Exercise requirements → Extract all lines in the data that contain the word "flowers".

[Records excerpted from a collection]
########################################

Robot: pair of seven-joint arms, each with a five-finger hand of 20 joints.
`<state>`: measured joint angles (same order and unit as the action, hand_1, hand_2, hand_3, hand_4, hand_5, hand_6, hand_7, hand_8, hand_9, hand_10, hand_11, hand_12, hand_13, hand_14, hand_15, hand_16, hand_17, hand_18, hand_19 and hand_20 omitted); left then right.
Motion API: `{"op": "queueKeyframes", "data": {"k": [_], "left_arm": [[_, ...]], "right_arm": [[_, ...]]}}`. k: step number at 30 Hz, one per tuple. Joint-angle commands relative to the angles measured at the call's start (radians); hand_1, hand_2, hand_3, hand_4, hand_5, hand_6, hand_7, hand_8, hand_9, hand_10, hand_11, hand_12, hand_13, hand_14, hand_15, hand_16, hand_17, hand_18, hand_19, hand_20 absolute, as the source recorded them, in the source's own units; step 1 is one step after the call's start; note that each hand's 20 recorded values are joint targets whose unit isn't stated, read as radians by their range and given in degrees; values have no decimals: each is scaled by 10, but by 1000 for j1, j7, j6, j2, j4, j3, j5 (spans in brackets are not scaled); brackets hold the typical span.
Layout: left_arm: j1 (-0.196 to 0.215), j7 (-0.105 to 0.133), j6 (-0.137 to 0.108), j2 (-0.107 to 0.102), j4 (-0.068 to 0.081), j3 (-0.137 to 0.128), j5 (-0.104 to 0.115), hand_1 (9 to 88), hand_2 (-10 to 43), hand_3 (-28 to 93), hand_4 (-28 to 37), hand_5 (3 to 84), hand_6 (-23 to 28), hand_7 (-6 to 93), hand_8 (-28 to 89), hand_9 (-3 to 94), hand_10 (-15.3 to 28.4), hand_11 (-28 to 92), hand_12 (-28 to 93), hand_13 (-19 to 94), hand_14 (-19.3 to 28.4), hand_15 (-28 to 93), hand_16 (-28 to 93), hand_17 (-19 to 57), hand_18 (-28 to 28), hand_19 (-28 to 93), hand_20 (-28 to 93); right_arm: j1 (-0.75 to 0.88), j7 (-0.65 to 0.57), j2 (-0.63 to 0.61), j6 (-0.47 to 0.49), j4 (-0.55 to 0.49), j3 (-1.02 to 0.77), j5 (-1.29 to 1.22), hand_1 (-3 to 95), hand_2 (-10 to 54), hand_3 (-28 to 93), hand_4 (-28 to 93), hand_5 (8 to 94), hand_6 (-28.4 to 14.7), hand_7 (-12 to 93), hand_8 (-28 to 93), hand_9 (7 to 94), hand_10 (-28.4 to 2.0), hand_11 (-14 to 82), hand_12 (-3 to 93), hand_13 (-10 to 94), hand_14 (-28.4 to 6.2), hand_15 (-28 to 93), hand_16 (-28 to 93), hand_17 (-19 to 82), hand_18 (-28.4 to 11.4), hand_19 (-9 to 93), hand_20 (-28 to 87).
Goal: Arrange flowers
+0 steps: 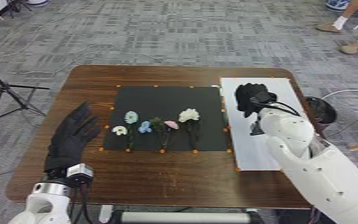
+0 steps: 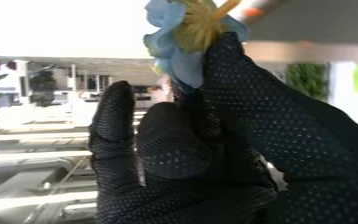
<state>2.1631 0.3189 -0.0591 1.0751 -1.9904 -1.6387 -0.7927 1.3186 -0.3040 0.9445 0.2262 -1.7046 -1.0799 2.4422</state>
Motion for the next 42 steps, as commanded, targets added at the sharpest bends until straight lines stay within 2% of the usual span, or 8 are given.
{"op": "queueKeyframes", "data": {"k": [1,12,22,25,35,39,40,42], "left_arm": [[-17,2,14,-7,7,14,-2,226,-57,645,-283,242,17,197,-102,208,97,105,214,172,128,143,88,-127,210,419,91],[-13,3,16,-7,6,10,-1,224,-58,646,-283,242,18,196,-101,208,97,106,214,172,127,143,89,-126,210,419,91],[-29,-6,22,-5,14,20,-4,224,-59,648,-283,242,17,196,-101,208,97,106,214,172,128,143,88,-126,210,419,92],[-34,-8,23,-6,16,21,-5,224,-59,648,-283,242,17,196,-101,208,97,106,215,172,128,143,89,-126,210,420,92],[-24,-5,19,-4,13,14,-4,224,-59,649,-283,242,17,196,-100,208,97,106,215,172,127,142,89,-126,210,419,91],[-22,-5,17,-3,10,13,-3,225,-59,648,-283,242,18,195,-100,208,97,106,215,172,128,143,89,-126,210,419,91],[-21,-5,17,-4,9,13,-4,226,-58,646,-283,242,18,195,-100,208,96,106,215,172,128,143,89,-126,209,419,91],[-21,-5,15,-4,8,13,-4,226,-58,646,-283,242,18,195,-100,208,96,106,215,172,129,143,89,-126,209,419,91]], "right_arm": [[40,19,62,-64,-60,65,6,509,-95,862,-205,666,22,556,45,802,-38,243,529,751,-25,836,328,257,-175,785,453],[107,-2,107,-92,-85,92,20,507,-95,859,-204,662,26,554,51,802,-37,236,528,749,-31,840,331,250,-176,783,457],[123,43,153,-166,-66,124,66,509,-95,853,-206,659,29,553,63,801,-34,234,530,747,-32,841,330,250,-176,782,459],[127,41,152,-154,-72,115,62,509,-95,846,-221,649,31,555,69,796,-33,231,529,742,-33,840,331,248,-175,780,459],[135,43,129,-158,-73,75,115,450,-95,822,-282,523,14,567,49,669,-54,241,492,669,-44,834,320,207,-181,761,467],[141,41,119,-158,-92,54,106,416,-95,838,-283,499,10,538,30,587,-78,366,387,638,-49,833,305,194,-184,756,472],[144,43,117,-155,-101,46,99,408,-95,844,-283,495,8,530,14,573,-83,388,362,636,-50,833,304,192,-184,754,473],[149,49,109,-161,-118,33,75,375,-95,873,-283,489,2,522,-170,536,-100,440,300,625,-53,834,301,187,-185,754,476]]}}
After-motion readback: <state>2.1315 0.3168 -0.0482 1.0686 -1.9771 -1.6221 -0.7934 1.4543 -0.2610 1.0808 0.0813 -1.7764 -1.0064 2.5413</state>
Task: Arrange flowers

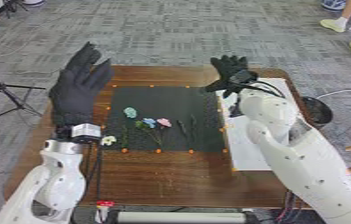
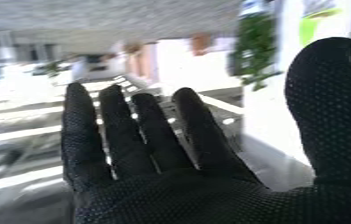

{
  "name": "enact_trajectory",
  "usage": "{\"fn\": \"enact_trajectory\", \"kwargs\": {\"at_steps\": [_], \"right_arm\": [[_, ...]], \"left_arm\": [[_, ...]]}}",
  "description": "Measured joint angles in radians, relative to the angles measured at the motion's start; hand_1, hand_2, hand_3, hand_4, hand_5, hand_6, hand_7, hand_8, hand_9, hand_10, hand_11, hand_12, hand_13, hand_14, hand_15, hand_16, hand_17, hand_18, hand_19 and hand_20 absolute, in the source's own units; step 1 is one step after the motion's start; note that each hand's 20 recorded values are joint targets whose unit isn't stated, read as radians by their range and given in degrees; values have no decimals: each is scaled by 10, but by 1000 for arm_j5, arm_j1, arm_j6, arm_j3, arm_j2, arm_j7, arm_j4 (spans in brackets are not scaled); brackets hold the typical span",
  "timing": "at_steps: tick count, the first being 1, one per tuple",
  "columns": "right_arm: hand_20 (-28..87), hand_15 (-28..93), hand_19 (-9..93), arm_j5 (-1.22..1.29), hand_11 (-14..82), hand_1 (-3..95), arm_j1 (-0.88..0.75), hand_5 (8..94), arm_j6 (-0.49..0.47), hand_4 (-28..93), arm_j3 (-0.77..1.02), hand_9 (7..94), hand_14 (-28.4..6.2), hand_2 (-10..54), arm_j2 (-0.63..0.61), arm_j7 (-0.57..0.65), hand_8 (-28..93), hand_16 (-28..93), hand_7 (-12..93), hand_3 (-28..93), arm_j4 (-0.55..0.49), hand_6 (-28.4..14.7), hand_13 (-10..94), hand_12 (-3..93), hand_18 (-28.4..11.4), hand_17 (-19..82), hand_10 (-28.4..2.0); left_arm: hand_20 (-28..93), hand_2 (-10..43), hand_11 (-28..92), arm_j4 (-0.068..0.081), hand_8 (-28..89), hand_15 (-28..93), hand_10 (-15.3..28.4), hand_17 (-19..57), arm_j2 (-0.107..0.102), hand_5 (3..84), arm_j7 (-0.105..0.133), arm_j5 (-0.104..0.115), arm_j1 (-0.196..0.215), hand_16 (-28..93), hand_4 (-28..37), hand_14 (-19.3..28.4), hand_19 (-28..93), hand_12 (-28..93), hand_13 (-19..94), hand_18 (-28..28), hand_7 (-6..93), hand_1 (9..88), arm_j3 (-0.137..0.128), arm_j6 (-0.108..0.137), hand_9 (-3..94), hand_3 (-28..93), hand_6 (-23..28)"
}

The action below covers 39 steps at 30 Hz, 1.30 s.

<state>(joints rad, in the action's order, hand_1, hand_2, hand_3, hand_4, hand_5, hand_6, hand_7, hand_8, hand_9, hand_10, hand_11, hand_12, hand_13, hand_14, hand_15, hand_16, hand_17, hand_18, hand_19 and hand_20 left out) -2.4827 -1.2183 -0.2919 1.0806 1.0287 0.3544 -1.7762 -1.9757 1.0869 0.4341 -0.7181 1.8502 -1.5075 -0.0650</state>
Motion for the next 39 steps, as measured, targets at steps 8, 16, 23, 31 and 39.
{"fn": "enact_trajectory", "kwargs": {"at_steps": [8, 16, 23, 31, 39], "right_arm": [[267, 384, 563, 15, 144, 210, -222, 297, 34, -283, 269, 300, -139, -95, -185, 53, -79, 179, 150, 825, -68, -75, 234, 242, -225, 71, -151], [293, 431, 589, -19, 174, 215, -308, 307, 67, -283, 297, 326, -132, -95, -220, 90, -85, 159, 157, 810, 10, -80, 266, 229, -227, 83, -146], [311, 522, 625, -44, 287, 230, -247, 316, 45, -283, 224, 398, -109, -95, -198, 90, -80, 145, 162, 807, 110, -99, 371, 228, -222, 125, -139], [331, 574, 693, -65, 347, 301, -187, 529, 72, -283, 190, 628, -63, -95, -185, 76, -155, 167, 286, 822, 175, -4, 594, 216, -198, 210, -95], [338, 587, 721, -78, 356, 339, -168, 590, 107, -283, 145, 681, -53, -95, -160, 57, -166, 185, 314, 824, 199, 19, 638, 222, -185, 238, -86]], "left_arm": [[73, -61, 160, -27, -122, 142, 110, -137, 32, 267, -19, 3, 163, 52, -283, 153, 399, 157, 199, 210, 231, 231, -40, 34, 227, 686, 25], [73, -62, 161, -33, -122, 141, 109, -138, 33, 265, -23, 4, 243, 53, -283, 152, 398, 158, 197, 208, 232, 231, -63, 56, 226, 686, 25], [74, -61, 161, -27, -122, 142, 109, -138, 34, 264, -23, 4, 233, 54, -283, 152, 398, 158, 196, 208, 232, 232, -59, 55, 225, 685, 25], [74, -61, 163, -26, -122, 143, 110, -138, 42, 265, -24, 3, 231, 53, -283, 153, 398, 158, 196, 209, 232, 232, -60, 55, 226, 686, 25], [74, -60, 162, -23, -122, 144, 109, -138, 46, 265, -22, 3, 224, 53, -283, 152, 399, 157, 196, 208, 232, 233, -61, 55, 225, 685, 25]]}}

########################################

Response to the exercise →
Goal: Arrange flowers
Task: Arrange flowers

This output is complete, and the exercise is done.